● **What needs to be done**: Give back the entries that follow exactly as written. Any picture gets left out.

[Records drawn from a dataset]

:::::

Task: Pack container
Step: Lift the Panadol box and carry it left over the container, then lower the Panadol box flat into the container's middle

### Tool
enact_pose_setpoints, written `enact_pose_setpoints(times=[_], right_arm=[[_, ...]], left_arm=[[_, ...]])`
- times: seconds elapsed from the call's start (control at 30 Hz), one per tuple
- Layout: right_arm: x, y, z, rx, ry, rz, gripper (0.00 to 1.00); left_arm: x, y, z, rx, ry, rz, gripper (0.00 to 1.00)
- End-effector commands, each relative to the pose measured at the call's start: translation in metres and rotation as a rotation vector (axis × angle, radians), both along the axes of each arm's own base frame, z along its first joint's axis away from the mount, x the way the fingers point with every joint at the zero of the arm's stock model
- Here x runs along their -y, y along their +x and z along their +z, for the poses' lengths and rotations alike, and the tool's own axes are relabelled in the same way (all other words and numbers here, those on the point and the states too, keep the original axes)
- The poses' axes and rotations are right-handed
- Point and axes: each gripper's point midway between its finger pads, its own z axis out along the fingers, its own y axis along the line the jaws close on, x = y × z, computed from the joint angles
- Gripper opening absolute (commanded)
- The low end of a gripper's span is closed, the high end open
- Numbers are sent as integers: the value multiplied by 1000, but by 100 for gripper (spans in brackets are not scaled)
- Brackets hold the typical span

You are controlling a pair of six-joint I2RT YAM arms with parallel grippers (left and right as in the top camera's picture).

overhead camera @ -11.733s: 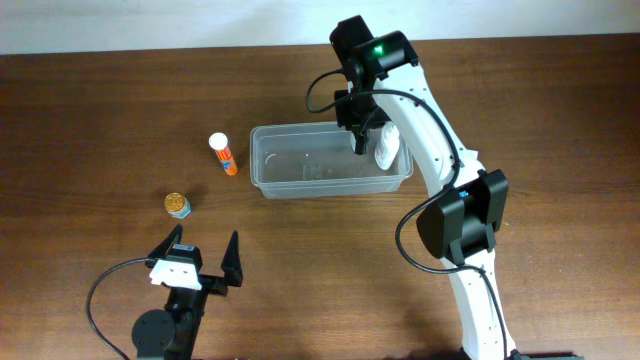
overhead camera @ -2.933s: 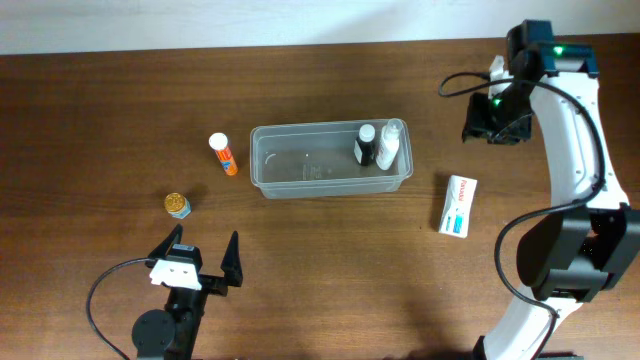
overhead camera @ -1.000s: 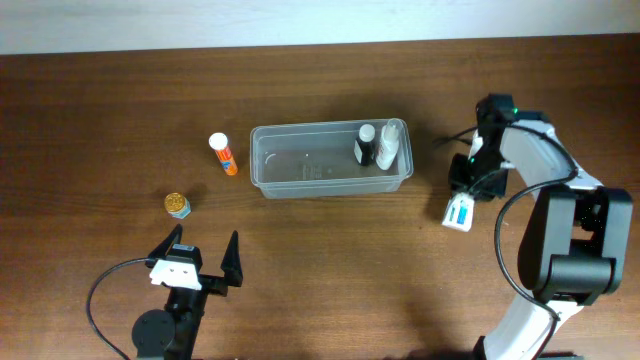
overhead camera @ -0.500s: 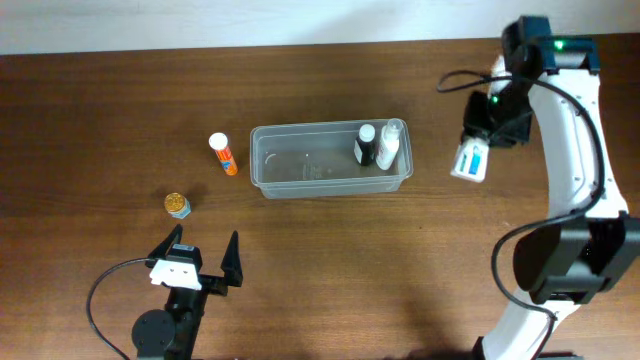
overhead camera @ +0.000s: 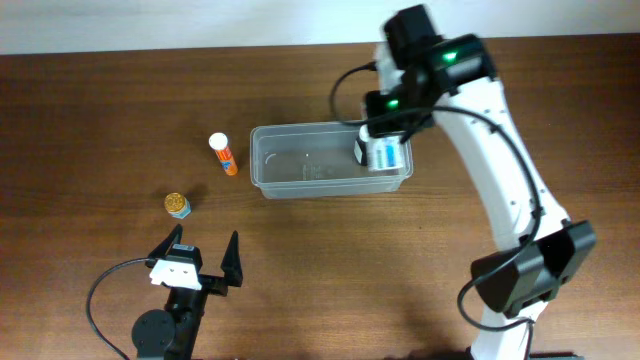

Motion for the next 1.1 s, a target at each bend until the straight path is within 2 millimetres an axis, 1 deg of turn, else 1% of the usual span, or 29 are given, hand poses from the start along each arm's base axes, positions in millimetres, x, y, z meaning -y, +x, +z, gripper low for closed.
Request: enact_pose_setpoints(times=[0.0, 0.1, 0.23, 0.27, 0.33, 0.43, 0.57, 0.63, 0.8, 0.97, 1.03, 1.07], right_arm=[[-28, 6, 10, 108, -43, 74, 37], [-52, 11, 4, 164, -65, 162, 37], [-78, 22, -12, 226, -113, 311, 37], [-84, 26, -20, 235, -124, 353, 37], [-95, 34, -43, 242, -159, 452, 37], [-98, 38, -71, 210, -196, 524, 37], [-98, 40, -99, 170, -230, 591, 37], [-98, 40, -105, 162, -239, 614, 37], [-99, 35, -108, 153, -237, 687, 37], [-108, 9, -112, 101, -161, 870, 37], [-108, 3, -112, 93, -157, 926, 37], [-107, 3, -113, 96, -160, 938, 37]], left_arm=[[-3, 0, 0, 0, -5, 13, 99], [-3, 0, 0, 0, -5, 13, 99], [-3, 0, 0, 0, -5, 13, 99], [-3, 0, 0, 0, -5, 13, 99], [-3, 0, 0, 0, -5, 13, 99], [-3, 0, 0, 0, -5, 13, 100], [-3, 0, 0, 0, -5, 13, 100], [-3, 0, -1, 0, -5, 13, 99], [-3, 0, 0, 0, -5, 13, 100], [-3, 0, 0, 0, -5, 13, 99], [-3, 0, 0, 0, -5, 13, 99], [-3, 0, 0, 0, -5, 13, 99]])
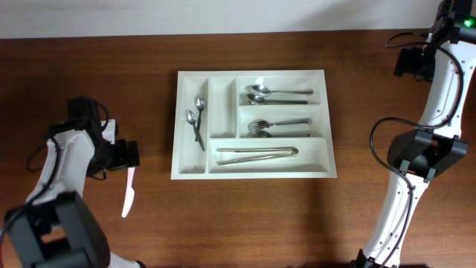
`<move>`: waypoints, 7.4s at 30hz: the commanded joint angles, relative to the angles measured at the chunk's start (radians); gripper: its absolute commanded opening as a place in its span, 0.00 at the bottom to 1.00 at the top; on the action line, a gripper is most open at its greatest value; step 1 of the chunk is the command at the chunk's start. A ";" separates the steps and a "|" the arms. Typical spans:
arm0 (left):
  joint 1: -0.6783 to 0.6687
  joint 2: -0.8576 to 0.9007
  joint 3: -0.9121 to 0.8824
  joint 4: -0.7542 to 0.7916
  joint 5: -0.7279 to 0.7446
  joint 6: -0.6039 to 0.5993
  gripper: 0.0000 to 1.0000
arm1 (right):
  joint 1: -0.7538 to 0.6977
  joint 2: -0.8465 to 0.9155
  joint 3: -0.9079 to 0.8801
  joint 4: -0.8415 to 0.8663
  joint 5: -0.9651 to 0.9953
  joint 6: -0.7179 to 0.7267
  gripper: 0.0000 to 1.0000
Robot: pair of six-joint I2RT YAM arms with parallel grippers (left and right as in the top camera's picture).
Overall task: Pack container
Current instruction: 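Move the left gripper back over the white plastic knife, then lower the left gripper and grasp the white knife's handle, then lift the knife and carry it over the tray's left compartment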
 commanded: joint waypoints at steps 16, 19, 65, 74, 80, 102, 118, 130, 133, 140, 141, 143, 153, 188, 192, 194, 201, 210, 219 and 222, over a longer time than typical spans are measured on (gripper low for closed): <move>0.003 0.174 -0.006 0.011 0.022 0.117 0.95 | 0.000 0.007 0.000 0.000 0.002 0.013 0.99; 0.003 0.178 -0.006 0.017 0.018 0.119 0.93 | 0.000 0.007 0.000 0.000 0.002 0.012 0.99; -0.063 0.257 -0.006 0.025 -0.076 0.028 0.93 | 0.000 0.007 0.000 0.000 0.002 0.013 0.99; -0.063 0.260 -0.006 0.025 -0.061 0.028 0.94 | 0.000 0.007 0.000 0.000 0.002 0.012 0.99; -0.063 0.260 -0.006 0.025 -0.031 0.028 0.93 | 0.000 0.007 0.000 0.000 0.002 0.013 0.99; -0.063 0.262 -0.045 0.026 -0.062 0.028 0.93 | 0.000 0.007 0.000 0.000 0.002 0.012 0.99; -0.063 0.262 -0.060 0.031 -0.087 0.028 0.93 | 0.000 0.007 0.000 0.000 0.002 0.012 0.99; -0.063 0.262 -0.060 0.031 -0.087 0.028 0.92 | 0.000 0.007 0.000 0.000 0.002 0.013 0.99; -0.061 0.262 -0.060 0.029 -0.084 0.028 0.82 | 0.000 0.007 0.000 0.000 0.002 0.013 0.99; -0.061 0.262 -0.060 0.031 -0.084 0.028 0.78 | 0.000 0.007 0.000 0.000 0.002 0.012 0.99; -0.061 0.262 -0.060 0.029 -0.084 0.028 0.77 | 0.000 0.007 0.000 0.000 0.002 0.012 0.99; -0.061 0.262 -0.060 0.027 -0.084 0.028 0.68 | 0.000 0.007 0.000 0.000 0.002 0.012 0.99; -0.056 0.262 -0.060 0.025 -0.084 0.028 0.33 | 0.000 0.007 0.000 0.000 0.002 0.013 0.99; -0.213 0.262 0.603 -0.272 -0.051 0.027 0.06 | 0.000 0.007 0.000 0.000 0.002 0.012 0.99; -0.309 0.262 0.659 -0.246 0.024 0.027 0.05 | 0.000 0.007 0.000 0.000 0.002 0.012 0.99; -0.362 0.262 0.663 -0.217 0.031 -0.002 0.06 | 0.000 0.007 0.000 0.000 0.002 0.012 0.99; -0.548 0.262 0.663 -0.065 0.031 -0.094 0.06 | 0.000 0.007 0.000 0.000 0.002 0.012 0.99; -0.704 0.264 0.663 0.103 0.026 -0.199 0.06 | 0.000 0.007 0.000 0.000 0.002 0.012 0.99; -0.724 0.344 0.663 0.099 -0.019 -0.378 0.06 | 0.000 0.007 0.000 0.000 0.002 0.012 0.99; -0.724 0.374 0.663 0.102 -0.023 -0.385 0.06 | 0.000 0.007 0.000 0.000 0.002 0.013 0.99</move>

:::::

● **Final answer**:
Task: Pack container
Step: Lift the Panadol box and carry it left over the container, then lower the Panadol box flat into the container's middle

### Tool
enact_pose_setpoints, written `enact_pose_setpoints(times=[_], right_arm=[[_, ...]], left_arm=[[_, ...]])`
- times: seconds elapsed from the call's start (control at 30 Hz), one per tuple
- Layout: right_arm: x, y, z, rx, ry, rz, gripper (0.00 to 1.00); left_arm: x, y, z, rx, ry, rz, gripper (0.00 to 1.00)
- End-effector commands, each relative to the pose measured at the call's start: translation in metres and rotation as a rotation vector (axis × angle, radians), both along the axes of each arm's own base frame, z along its first joint's axis away from the mount, x the way the fingers point with every joint at the zero of the arm's stock model
- Here x runs along their -y, y along their +x and z along their +z, for the poses' lengths and rotations alike, and the tool's own axes are relabelled in the same way (all other words and numbers here, those on the point and the states too, keep the original axes)
- The poses' axes and rotations are right-handed
- Point and axes: each gripper's point midway between its finger pads, its own z axis out along the fingers, its own y axis along the line the jaws close on, x = y × z, computed from the joint angles
- Gripper opening absolute (commanded)
- The low end of a gripper's span is closed, the high end open
- Numbers are sent as integers: the value multiplied by 1000, but by 100 for gripper (spans in brackets are not scaled)
- Brackets hold the typical span

You are controlling a pair of six-joint I2RT YAM arms with parallel grippers (left and right as in the top camera's picture).

overhead camera @ -11.733s: 
overhead camera @ -2.933s: 
overhead camera @ -1.000s: 
overhead camera @ -0.500s: 
overhead camera @ +0.000s: 

Motion for the next 1.1 s, a target at each bend until the straight path is within 2 millimetres an axis, 1 deg of turn, else 1% of the usual span, or 29 are given, hand poses from the start along each arm's base axes, positions in millimetres, x, y, z meaning -y, +x, +z, gripper low for closed.
Request: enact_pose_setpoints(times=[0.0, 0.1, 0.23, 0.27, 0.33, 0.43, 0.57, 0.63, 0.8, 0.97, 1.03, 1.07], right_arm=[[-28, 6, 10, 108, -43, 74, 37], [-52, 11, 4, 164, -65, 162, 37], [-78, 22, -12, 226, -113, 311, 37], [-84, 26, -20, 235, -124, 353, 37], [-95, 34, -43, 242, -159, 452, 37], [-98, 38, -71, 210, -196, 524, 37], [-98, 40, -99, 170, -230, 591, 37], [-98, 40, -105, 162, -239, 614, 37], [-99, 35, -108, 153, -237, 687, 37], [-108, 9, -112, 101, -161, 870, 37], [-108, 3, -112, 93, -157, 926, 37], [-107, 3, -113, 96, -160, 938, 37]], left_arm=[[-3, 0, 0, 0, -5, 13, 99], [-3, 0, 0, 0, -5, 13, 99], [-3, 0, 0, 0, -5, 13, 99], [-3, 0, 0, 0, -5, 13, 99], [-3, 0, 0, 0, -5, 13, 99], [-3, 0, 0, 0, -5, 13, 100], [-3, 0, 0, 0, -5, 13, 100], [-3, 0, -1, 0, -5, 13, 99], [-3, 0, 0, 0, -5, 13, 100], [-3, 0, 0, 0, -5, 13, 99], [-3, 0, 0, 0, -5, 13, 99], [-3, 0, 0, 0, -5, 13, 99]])
`<move>`: waypoints, 7.4s at 30hz: the commanded joint angles, relative to the angles measured at the chunk's start (radians); gripper: its absolute commanded opening as a place in its span, 0.00 at the bottom to 1.00 at the top; on the action line, a gripper is most open at its greatest value; step 1 of the chunk is the command at the chunk's start. A ";" separates the steps and a "|" the arms. Typical spans:
arm0 (left):
  joint 1: -0.6783 to 0.6687
  joint 2: -0.8576 to 0.9007
  joint 3: -0.9121 to 0.8824
  joint 4: -0.7542 to 0.7916
  joint 5: -0.7279 to 0.7446
  joint 6: -0.6039 to 0.5993
  gripper: 0.0000 to 1.0000
arm1 (right):
  joint 1: -0.7538 to 0.6977
  joint 2: -0.8465 to 0.9155
  joint 3: -0.9079 to 0.8801
  joint 4: -0.8415 to 0.8663
  joint 5: -0.9651 to 0.9953
  joint 6: -0.7179 to 0.7267
  gripper: 0.0000 to 1.0000
Robot: pair of six-joint I2RT YAM arms with parallel grippers (left and right as in the top camera's picture).
Overall task: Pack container
Current instruction: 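Move the left gripper back over the white plastic knife, then lower the left gripper and grasp the white knife's handle, then lift the knife and carry it over the tray's left compartment
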 commanded: joint waypoints at steps 16, 19, 65, 74, 80, 102, 118, 130, 133, 140, 141, 143, 153, 188, 192, 194, 201, 210, 219 and 222, over a longer time than typical spans are measured on (gripper low for closed): <move>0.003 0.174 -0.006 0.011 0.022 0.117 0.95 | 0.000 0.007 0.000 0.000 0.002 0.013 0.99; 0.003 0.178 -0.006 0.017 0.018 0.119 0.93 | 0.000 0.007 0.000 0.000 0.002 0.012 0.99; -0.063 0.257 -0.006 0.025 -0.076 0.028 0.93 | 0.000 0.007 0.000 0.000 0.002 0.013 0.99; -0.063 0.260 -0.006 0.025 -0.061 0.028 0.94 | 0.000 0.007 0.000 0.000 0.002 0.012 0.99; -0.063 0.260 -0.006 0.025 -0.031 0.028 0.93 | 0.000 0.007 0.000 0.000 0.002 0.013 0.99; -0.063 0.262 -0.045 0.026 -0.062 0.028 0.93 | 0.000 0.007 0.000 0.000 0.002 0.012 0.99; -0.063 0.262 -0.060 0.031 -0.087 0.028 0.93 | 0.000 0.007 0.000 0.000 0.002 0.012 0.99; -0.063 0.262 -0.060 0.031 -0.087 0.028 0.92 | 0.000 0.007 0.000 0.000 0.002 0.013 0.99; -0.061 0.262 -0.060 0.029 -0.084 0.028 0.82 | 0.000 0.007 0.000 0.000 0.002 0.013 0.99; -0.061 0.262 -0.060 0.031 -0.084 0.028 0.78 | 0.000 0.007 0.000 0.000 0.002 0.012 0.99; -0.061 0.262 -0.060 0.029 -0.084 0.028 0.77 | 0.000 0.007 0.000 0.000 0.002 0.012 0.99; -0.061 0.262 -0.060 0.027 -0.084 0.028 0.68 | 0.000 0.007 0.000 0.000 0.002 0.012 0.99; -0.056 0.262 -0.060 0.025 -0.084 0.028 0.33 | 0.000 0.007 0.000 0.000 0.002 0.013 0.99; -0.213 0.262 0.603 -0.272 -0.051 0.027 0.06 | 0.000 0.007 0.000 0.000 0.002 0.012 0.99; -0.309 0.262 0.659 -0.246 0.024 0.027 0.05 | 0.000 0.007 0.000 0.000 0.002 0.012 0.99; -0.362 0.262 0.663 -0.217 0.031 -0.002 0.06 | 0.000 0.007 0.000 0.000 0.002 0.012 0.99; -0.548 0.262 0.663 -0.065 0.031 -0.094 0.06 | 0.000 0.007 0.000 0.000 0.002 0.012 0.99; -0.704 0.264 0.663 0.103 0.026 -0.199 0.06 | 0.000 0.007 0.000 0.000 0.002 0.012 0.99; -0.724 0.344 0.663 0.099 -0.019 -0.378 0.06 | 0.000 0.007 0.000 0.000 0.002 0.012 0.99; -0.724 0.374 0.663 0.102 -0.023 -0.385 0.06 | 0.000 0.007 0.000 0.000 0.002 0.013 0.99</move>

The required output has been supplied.